[Opening DATASET RECORDS section]
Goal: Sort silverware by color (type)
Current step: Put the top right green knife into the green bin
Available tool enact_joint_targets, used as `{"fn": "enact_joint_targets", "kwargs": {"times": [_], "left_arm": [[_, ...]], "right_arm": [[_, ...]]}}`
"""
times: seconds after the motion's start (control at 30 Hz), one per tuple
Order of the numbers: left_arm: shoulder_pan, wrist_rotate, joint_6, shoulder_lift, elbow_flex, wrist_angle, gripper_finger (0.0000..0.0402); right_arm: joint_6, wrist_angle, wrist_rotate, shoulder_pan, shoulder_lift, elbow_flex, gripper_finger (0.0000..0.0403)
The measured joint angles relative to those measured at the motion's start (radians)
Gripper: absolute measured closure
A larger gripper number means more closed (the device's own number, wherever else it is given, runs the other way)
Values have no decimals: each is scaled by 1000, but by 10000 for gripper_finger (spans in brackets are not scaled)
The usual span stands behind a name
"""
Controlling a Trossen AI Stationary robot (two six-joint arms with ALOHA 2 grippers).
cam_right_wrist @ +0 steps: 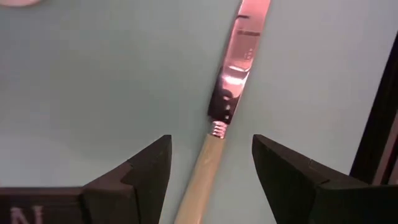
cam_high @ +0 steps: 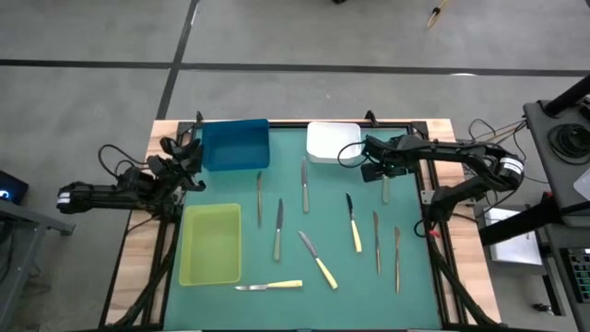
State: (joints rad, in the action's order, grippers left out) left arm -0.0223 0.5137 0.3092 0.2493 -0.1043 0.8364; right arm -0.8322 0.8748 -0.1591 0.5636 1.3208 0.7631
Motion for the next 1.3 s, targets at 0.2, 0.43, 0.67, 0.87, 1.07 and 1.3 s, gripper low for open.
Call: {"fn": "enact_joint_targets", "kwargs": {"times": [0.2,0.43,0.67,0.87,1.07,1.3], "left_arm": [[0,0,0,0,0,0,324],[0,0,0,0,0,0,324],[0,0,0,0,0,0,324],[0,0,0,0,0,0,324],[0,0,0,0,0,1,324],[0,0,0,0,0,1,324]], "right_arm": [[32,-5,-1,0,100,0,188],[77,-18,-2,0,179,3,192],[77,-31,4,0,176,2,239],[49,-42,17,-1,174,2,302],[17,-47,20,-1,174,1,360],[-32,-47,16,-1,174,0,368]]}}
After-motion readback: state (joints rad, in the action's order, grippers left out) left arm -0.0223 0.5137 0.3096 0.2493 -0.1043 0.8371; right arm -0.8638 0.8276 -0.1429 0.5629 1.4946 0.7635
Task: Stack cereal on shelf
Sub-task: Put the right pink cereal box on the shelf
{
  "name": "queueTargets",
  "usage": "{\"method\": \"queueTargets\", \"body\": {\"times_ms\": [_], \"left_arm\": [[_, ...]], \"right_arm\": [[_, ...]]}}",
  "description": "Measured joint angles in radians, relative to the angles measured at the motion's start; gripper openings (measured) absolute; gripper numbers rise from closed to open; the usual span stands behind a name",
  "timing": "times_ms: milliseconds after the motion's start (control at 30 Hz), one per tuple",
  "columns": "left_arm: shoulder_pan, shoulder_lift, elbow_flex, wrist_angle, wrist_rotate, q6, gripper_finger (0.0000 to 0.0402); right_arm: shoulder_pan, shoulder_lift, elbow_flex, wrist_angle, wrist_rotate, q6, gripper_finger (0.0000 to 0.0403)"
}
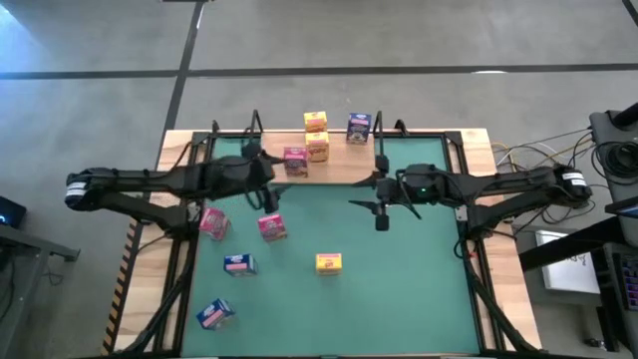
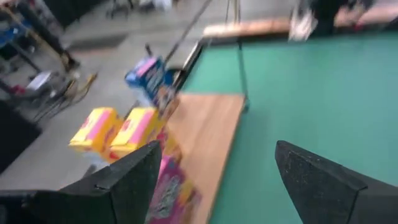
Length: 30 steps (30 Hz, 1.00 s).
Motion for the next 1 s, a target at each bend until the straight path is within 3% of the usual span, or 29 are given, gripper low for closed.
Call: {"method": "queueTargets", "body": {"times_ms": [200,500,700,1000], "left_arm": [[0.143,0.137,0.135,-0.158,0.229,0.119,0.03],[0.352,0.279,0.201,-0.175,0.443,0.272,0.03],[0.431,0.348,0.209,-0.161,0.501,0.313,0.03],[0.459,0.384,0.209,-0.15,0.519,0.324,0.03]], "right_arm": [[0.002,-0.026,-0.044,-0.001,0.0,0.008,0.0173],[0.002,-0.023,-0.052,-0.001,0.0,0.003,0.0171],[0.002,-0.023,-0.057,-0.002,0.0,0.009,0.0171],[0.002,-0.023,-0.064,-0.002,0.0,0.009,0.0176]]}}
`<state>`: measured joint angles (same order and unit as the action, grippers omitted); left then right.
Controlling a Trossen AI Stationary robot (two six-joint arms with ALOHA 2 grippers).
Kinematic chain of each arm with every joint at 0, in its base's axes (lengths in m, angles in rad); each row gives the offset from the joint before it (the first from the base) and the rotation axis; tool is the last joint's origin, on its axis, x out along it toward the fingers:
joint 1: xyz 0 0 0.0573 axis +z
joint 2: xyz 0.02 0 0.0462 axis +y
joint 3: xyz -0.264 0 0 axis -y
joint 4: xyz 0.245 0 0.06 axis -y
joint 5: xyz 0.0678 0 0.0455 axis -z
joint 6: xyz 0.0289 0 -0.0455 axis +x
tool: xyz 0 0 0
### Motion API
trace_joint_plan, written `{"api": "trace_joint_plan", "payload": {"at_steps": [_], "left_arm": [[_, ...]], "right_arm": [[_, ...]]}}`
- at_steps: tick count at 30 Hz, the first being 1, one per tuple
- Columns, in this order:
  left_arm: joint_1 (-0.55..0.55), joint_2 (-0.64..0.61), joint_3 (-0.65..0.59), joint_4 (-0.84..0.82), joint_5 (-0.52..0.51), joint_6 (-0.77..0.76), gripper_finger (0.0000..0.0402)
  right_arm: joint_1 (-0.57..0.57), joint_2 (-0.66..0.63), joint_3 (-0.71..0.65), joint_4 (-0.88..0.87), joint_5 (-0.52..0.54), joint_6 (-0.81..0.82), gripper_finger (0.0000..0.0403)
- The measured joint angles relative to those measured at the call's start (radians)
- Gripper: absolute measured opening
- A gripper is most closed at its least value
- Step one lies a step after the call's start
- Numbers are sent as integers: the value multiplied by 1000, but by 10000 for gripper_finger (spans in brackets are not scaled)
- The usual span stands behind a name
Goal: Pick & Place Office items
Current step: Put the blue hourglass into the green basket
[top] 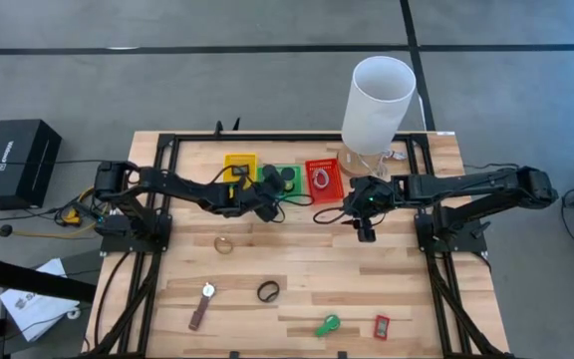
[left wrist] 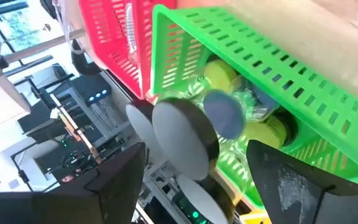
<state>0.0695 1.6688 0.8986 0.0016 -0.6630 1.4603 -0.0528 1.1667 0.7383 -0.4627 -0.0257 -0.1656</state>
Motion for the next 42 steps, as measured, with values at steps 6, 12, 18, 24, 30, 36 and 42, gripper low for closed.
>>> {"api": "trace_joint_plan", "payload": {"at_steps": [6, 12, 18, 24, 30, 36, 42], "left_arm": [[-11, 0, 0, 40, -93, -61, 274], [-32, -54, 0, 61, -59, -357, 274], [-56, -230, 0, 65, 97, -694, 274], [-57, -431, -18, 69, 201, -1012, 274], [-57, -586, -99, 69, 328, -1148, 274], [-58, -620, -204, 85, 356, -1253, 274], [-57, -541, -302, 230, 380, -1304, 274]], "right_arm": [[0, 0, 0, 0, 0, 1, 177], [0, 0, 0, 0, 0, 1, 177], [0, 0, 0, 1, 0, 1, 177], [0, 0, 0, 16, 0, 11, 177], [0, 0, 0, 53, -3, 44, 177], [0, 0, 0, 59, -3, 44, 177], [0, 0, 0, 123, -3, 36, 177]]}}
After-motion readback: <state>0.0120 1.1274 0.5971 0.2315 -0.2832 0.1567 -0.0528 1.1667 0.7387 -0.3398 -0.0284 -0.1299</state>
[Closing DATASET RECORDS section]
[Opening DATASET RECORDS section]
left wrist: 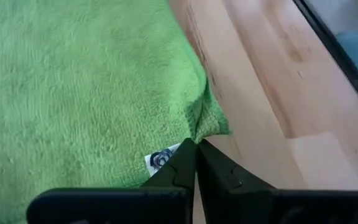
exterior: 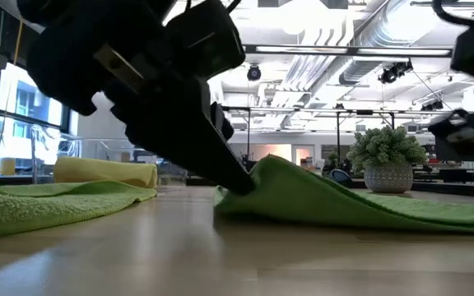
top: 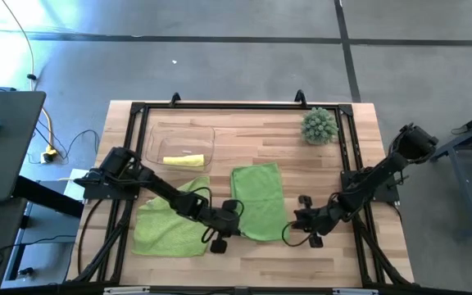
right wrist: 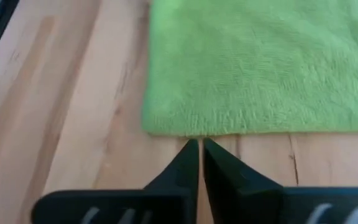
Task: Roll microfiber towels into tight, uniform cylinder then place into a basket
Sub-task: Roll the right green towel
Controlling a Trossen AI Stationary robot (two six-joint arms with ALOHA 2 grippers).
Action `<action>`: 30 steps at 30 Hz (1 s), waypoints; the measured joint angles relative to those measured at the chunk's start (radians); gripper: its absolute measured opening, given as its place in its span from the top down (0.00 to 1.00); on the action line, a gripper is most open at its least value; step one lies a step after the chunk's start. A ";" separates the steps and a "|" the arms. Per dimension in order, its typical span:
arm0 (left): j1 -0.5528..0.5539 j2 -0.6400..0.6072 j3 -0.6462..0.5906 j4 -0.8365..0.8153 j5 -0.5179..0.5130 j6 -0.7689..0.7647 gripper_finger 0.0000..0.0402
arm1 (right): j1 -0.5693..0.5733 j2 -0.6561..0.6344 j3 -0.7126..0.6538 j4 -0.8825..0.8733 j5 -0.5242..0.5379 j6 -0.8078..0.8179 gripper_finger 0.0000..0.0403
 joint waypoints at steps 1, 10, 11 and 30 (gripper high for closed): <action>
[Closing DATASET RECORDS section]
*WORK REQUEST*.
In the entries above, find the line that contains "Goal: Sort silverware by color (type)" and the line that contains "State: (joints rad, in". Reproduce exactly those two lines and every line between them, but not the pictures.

*TASK RESPONSE*.
Goal: Sort silverware by color (type)
Current step: Put the top right green knife into the green bin
Available tool enact_joint_targets, used as `{"fn": "enact_joint_targets", "kwargs": {"times": [_], "left_arm": [[_, ...]], "right_arm": [[_, ...]]}}`
"""
times: seconds after the motion's start (control at 30 Hz), one per tuple
Order of the numbers: left_arm: shoulder_pan, wrist_rotate, joint_6, shoulder_lift, elbow_flex, wrist_angle, gripper_finger (0.0000..0.0402); right_arm: joint_6, wrist_angle, wrist_rotate, shoulder_pan, shoulder_lift, elbow_flex, gripper_finger (0.0000..0.0403)
The measured joint angles relative to those measured at the motion's start (radians)
Gripper: absolute measured closure
A larger gripper number means more closed (the device's own number, wherever else it is given, runs the other way)
Values have no decimals: each is scaled by 1000, but by 10000 for gripper_finger (spans in brackets are not scaled)
The usual span stands behind a name
"""
Controlling a Trossen AI Stationary robot (two six-joint arms with ALOHA 2 grippers).
cam_right_wrist @ +0 steps: 
cam_high @ +0 steps: 
State: (joints rad, in the action's order, grippers left out) left arm -0.0223 0.5137 0.3092 0.2493 -0.1043 0.8364; right arm -0.8322 0.8748 -0.1591 0.5636 1.3208 0.7631

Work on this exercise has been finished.